Don't go by the looks. I can show you some truly fake twitter site, which will let you login and capture your personal information and you won't get a hint.
If you are looking for trustworthy site, no 'love at first site... oops... sight'... :)
People will make an immediate decision based on a site's first impression but building trust takes time. You can have a clean site with clear communication, easy navigation and contact info very visible which will help build a foundation of trust but it is impossible to say after just 5 seconds that a site is trustworthy. If there is e-commerce and they show they are secure for transactions that can help too.

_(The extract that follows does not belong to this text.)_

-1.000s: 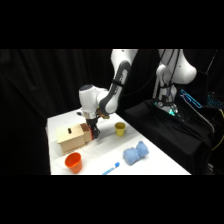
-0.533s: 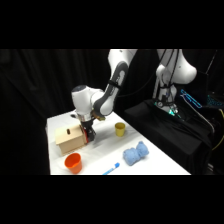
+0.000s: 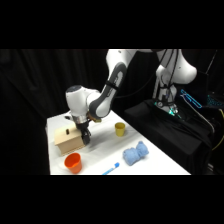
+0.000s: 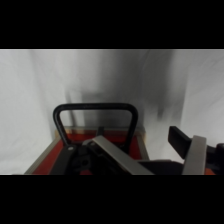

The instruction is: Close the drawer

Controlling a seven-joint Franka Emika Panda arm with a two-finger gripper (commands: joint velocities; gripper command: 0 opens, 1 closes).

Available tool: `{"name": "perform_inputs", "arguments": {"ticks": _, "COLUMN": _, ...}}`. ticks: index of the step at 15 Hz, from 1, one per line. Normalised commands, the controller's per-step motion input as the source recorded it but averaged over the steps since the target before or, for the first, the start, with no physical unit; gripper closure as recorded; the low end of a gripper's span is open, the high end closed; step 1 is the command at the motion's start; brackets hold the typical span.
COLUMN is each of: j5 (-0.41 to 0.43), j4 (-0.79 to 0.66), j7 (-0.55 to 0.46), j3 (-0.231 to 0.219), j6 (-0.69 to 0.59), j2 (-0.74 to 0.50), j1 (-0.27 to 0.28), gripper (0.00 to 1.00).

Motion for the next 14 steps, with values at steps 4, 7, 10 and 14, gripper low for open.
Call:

Most people make this call within 5 secs anyway, studies have shown so I think it's not only possible but happens all the time. Like you make your first judgement of a person within the same time. Just what makes it register as trustworthy however is probably if it ticks the boxes of what we feel stands for trust. Official badges, sincere mug shots, testimonials, etc proof basically. Professional up to date design is critical too. Every institution will need different things though. A picture of Mickey Mouse won't inspire trust for a financial institution, but might for a child care facility. You know what I mean. Know your target audience and what presses their trust buttons. But yeah 5 secs is what you get. The reason is you might get a bit longer if you keep them for 5 secs but the downside is that you can lose all trust in 1 second, so that sets the limit if you know what I mean.